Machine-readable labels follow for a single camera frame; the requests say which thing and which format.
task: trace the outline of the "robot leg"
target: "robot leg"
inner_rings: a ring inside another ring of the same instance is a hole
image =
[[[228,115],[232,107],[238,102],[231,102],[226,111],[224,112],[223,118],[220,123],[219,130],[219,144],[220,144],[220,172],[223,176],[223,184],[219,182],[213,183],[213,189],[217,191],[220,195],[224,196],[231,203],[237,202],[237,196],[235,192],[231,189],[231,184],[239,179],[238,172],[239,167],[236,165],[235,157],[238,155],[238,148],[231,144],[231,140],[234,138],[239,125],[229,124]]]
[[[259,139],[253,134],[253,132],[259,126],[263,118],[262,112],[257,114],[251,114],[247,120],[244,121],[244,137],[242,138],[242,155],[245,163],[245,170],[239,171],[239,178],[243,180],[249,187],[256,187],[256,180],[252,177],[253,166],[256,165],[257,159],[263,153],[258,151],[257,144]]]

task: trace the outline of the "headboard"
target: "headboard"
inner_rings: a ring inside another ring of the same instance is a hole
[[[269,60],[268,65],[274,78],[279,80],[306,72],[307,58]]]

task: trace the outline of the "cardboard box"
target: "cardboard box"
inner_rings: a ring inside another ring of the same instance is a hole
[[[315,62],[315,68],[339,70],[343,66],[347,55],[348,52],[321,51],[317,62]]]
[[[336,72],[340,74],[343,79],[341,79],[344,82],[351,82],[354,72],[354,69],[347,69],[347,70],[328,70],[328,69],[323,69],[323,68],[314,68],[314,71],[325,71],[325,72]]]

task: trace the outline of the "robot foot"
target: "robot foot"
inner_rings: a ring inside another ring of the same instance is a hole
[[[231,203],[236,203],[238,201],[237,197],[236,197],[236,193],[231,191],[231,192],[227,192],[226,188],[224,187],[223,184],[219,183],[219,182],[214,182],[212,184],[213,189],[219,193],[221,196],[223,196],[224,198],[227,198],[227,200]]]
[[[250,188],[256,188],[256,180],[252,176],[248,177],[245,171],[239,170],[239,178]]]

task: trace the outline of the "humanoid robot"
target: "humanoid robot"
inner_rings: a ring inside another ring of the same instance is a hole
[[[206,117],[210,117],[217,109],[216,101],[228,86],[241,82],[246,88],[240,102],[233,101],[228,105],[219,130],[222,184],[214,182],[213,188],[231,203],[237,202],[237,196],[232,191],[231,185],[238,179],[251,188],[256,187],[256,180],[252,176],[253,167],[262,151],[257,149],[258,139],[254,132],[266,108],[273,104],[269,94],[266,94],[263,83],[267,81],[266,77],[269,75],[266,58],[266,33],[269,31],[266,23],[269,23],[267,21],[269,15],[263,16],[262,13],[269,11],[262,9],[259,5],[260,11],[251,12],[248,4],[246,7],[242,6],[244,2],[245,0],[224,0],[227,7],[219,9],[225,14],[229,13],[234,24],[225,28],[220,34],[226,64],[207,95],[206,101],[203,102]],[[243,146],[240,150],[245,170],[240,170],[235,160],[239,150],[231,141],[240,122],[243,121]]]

### Task brief
If a line in the listing holds the word "cardboard", copy it out.

### Response box
task: trace the outline of the "cardboard box"
target: "cardboard box"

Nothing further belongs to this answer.